2008 Latest Caselaw 1032 Del

Citation : 2008 Latest Caselaw 1032 Del
Judgement Date : 15 July, 2008

Delhi High Court
Government Of India Bharat ... vs M/S. Acome & Ors. on 15 July, 2008
Author: Ajit Prakash Shah
*                    HIGH COURT OF DELHI AT NEW DELHI

+                           FAO (OS) 248/2007

%


       GOVERNMENT OF INDIA                      ..... Appellant
       BHARAT SANCHAR NIGAM LIMITED
                     Through: Mr.K.C.Kaushik, Abhishek Yadav and
                     Mr.Rahul Kaushik, Advocates

                         Versus

       M/S. ACOME & ORS.                          ..... Respondents
                      Through Mr.Alok Krishna Aggarwal, Mr.Naveen
                      Chawla and Ms.Shruti Chandran, Advocates for
                      respondent No.1

       CORAM:
       HON'BLE THE CHIEF JUSTICE
       HON'BLE DR. JUSTICE S.MURALIDHAR

    1. Whether reporters of the local papers be allowed to see the
       judgment ?
    2. To be referred to the Reporter or not ?
    3. Whether the judgment should be reported in the Digest ?

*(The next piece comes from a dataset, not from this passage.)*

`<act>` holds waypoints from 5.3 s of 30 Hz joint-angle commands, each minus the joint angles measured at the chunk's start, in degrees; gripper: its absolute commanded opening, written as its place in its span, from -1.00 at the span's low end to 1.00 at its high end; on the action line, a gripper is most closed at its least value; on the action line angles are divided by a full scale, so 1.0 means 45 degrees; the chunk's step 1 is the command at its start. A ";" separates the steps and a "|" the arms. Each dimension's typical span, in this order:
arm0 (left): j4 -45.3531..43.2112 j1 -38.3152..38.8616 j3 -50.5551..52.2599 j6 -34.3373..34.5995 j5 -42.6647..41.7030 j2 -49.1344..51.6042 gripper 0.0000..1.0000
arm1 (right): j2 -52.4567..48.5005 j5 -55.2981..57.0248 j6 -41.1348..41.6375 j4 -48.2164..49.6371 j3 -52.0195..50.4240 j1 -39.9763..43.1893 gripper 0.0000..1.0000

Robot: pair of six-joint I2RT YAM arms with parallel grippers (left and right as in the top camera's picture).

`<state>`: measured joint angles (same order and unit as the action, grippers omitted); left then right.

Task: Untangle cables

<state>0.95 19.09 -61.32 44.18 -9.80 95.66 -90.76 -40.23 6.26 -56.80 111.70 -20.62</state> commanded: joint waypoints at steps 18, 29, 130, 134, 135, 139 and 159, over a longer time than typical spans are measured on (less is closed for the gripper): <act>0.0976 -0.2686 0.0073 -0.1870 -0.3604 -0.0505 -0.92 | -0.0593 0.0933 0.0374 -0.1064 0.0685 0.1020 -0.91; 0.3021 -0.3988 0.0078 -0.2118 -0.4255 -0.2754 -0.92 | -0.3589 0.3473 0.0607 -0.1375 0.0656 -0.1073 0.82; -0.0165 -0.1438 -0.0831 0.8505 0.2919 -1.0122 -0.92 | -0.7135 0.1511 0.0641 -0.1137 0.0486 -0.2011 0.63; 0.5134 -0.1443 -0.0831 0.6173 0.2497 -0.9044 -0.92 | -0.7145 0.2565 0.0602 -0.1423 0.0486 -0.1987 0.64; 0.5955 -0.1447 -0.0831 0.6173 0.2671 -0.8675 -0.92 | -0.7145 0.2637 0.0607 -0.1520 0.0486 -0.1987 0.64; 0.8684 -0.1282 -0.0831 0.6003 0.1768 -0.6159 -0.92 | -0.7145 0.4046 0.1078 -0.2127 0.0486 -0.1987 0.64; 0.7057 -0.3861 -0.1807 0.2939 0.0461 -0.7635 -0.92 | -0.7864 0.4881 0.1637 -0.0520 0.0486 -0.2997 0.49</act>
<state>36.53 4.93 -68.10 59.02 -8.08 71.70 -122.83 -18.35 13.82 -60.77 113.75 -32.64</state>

                                          JUDGMENT

15.07.2008

CM No.9426/2007(Delay)

For the reasons stated in the application, delay in filing the appeal

stands condoned.

The application is disposed of.

FAO(OS)248/2007 & CM 9425/2007

1. We have heard the learned counsel appearing for both parties.

2. The short question which falls for our consideration in this appeal is

whether the petition filed by the appellant under Section 34 of the Arbitration

and Conciliation Act, 1996 (for short the Act) was barred by limitation.

3. In order to appreciate the controversy involved in this appeal it is

necessary to give facts. The appellant, then Department of

Telecommunications and now Bharat Sanchar Nigam Limited, placed two

purchase orders both dated 1st June, 1988 for supply of PIJF cables for

Mahanagar Telephone Nigam Limited on the respondent M/s. ACOME.

Dispute arose between the parties as according to the appellant some of the

supplies were defective while the respondent maintained that the supplies

were good and were in fact utilized by the appellant.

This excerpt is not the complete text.